Solids were hard to find then and we had to drive around to lots of shops to find them. We continued to make quilt after quilt with solids but it was a hard sell. In 2007 I pitched an idea to American Patchwork & Quilting Magazine about writing an article on how to use solids. The editors, being open-minded and forward-thinking, agreed to publish it. I wrote the article and signed off the email with “Let the Solids Revolution begin!”
That quilt, Windy By The Lake, is the quilt you see if you’re on the AllPeopleQuilt.com website and get a pop-up to subscribe. We loved the quilt but some readers still weren’t sure.
We also went on Alex Anderson and Ricky Tims’ The Quilt Show extolling the virtues of solids. There we were inviting everyone to the revolution but many remained skeptical.
So two years ago when Susanne Woods, our awesome former editor at C&T, invited us to submit a quilt for a book on solids, we thought, “Finally!” We looked at the list of other contributors and knew that most others would be using solids to design graphic quilts. We thought that the beauty of working with a huge palette was showing off the range of colors.

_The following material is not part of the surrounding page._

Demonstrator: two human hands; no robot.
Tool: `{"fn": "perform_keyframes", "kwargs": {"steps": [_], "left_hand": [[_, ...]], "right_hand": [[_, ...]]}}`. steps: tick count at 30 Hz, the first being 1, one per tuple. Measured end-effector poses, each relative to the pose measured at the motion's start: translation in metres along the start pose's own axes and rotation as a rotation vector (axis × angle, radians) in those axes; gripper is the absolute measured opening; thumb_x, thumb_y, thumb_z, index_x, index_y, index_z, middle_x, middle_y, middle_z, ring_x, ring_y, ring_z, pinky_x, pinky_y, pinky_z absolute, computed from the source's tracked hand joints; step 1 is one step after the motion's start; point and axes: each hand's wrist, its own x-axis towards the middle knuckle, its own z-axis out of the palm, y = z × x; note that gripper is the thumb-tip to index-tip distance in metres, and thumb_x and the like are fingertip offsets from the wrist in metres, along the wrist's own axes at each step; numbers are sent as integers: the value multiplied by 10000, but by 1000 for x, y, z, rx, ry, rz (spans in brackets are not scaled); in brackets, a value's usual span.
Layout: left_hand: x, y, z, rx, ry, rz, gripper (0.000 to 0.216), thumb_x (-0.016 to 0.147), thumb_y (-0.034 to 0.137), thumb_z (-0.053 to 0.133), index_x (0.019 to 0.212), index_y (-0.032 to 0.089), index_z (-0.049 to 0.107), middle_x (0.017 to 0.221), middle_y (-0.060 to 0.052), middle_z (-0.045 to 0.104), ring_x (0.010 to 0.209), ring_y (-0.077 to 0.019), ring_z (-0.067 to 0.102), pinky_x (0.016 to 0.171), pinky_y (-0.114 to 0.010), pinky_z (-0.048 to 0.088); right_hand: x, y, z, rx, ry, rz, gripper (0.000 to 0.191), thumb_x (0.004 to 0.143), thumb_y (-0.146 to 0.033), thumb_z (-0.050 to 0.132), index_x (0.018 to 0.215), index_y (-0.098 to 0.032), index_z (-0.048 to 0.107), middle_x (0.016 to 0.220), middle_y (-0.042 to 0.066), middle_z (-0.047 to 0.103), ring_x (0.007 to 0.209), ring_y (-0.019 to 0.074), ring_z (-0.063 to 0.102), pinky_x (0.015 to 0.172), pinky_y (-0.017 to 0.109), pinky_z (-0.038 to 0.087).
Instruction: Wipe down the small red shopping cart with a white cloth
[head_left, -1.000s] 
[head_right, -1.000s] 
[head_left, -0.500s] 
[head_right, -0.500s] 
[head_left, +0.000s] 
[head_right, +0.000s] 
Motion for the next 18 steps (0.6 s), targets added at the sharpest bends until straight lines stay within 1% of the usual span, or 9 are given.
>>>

We brainstormed about palettes with complex color work that would not be the typical bright and bold palettes that people often associate with modern quilts. “It has to be an unexpected palette. The quilt needs to be about the colors, not the form,” we thought. “Something weathered.”
We thought about the palette of the ocean and the beach. The colors of seaweed and shells on the sand. The pinks and corals of the inside of a conch shell and those subtle hues one sees on the tiny shells during low tide. We wanted to see that palette at a larger scale, almost pixelated. We decided the form of the quilt should be abstract suggesting the movement of the sea and the washing up of the colors. We titled the quilt Sanibel because we both had separate trips there and remembered the beauty of the beach’s palette. It’s a quiet quilt but we thought it would compliment the other quilts in the book.
I think the Solids Revolution that I hoped for is almost here. We have the quilters. We have a book. Now we just need a few local shops to jump on board so we don’t have to always sit in front of our computers fumbling with our color cards.